%%
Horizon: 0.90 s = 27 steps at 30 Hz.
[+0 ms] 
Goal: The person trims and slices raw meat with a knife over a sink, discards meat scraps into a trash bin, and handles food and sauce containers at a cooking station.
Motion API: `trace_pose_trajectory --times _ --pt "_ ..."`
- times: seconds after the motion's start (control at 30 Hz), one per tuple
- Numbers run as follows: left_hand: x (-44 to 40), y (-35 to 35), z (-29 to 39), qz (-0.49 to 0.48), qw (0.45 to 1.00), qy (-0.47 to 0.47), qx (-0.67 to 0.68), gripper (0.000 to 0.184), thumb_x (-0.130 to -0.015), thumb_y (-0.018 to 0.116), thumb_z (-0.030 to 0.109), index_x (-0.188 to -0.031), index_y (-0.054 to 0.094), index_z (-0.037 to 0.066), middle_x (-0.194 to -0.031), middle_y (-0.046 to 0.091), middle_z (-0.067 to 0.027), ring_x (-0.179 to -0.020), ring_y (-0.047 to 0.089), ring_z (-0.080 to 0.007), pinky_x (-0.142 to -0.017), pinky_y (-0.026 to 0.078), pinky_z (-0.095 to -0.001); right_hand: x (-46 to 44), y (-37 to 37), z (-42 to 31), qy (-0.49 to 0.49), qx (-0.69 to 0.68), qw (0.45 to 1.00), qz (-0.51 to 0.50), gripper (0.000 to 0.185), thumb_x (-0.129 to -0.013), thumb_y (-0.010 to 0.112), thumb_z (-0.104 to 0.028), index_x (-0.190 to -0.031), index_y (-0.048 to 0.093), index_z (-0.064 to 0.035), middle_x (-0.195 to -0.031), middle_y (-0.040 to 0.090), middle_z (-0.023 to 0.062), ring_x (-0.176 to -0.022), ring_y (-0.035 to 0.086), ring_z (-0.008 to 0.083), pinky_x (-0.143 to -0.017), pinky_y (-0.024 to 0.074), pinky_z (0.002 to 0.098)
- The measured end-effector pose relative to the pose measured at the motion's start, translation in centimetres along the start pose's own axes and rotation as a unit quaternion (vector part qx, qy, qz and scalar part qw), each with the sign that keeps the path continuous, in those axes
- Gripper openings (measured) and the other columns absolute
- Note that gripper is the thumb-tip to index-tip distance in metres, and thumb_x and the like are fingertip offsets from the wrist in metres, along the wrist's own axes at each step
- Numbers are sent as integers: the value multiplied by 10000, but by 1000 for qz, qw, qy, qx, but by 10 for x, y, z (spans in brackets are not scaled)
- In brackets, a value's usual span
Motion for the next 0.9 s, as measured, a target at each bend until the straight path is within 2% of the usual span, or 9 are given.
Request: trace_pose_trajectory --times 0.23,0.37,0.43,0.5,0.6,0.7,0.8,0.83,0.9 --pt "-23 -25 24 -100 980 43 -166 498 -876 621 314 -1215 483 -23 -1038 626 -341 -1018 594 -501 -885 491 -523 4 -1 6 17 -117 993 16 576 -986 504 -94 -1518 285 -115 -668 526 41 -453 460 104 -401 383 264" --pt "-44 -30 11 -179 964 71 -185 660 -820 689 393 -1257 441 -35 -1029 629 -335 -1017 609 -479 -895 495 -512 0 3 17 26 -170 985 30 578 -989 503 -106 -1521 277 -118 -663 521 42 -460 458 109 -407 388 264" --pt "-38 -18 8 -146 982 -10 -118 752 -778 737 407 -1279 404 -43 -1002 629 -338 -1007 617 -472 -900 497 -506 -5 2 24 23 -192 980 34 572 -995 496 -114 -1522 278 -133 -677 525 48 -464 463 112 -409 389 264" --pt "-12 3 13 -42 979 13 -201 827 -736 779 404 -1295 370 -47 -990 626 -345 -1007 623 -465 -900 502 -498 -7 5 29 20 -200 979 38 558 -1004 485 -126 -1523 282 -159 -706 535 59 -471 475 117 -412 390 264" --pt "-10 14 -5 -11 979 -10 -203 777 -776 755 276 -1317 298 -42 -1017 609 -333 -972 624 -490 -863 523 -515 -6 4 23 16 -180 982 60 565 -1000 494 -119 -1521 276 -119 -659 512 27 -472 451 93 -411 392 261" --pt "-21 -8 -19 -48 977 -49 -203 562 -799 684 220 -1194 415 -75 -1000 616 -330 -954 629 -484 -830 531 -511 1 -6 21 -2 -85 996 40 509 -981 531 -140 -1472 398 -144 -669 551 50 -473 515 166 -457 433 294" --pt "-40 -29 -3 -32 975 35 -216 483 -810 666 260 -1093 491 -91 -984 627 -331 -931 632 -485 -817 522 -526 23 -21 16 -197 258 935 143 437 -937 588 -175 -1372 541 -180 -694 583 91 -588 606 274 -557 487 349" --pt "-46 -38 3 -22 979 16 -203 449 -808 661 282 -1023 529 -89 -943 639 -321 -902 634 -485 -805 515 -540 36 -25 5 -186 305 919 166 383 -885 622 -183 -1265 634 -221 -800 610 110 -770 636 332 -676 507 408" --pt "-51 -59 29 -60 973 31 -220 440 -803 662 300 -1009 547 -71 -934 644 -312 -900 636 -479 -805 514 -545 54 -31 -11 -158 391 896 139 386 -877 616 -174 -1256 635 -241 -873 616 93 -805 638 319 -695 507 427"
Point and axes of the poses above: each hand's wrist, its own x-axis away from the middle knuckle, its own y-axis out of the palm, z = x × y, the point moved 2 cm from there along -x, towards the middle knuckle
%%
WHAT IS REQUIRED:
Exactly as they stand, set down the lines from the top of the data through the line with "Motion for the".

RESPONSE BOX:
Horizon: 0.90 s = 27 steps at 30 Hz.
[+0 ms] 
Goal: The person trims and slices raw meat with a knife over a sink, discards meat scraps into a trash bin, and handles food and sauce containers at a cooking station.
Motion API: `trace_pose_trajectory --times _ --pt "_ ..."`
- times: seconds after the motion's start (control at 30 Hz), one per tuple
- Numbers run as follows: left_hand: x (-44 to 40), y (-35 to 35), z (-29 to 39), qz (-0.49 to 0.48), qw (0.45 to 1.00), qy (-0.47 to 0.47), qx (-0.67 to 0.68), gripper (0.000 to 0.184), thumb_x (-0.130 to -0.015), thumb_y (-0.018 to 0.116), thumb_z (-0.030 to 0.109), index_x (-0.188 to -0.031), index_y (-0.054 to 0.094), index_z (-0.037 to 0.066), middle_x (-0.194 to -0.031), middle_y (-0.046 to 0.091), middle_z (-0.067 to 0.027), ring_x (-0.179 to -0.020), ring_y (-0.047 to 0.089), ring_z (-0.080 to 0.007), pinky_x (-0.142 to -0.017), pinky_y (-0.026 to 0.078), pinky_z (-0.095 to -0.001); right_hand: x (-46 to 44), y (-37 to 37), z (-42 to 31), qy (-0.49 to 0.49), qx (-0.69 to 0.68), qw (0.45 to 1.00), qz (-0.51 to 0.50), gripper (0.000 to 0.185), thumb_x (-0.129 to -0.013), thumb_y (-0.010 to 0.112), thumb_z (-0.104 to 0.028), index_x (-0.190 to -0.031), index_y (-0.048 to 0.093), index_z (-0.064 to 0.035), middle_x (-0.195 to -0.031), middle_y (-0.040 to 0.090), middle_z (-0.023 to 0.062), ring_x (-0.176 to -0.022), ring_y (-0.035 to 0.086), ring_z (-0.008 to 0.083), pinky_x (-0.143 to -0.017), pinky_y (-0.024 to 0.074), pinky_z (0.002 to 0.098)
- The measured end-effector pose relative to the pose measured at the motion's start, translation in centimetres along the start pose's own axes and rotation as a unit quaternion (vector part qx, qy, qz and scalar part qw), each with the sign that keeps the path continuous, in those axes
- Gripper openings (measured) and the other columns absolute
- Note that gripper is the thumb-tip to index-tip distance in metres, and thumb_x and the like are fingertip offsets from the wrist in metres, along the wrist's own axes at each step
- Numbers are sent as integers: the value multiplied by 10000, but by 1000 for qz, qw, qy, qx, but by 10 for x, y, z (spans in brackets are not scaled)
- In brackets, a value's usual span
Motion for the next 0.9 s, as measured, a target at each bend until the straight path is within 2% of the usual span, or 9 are given.

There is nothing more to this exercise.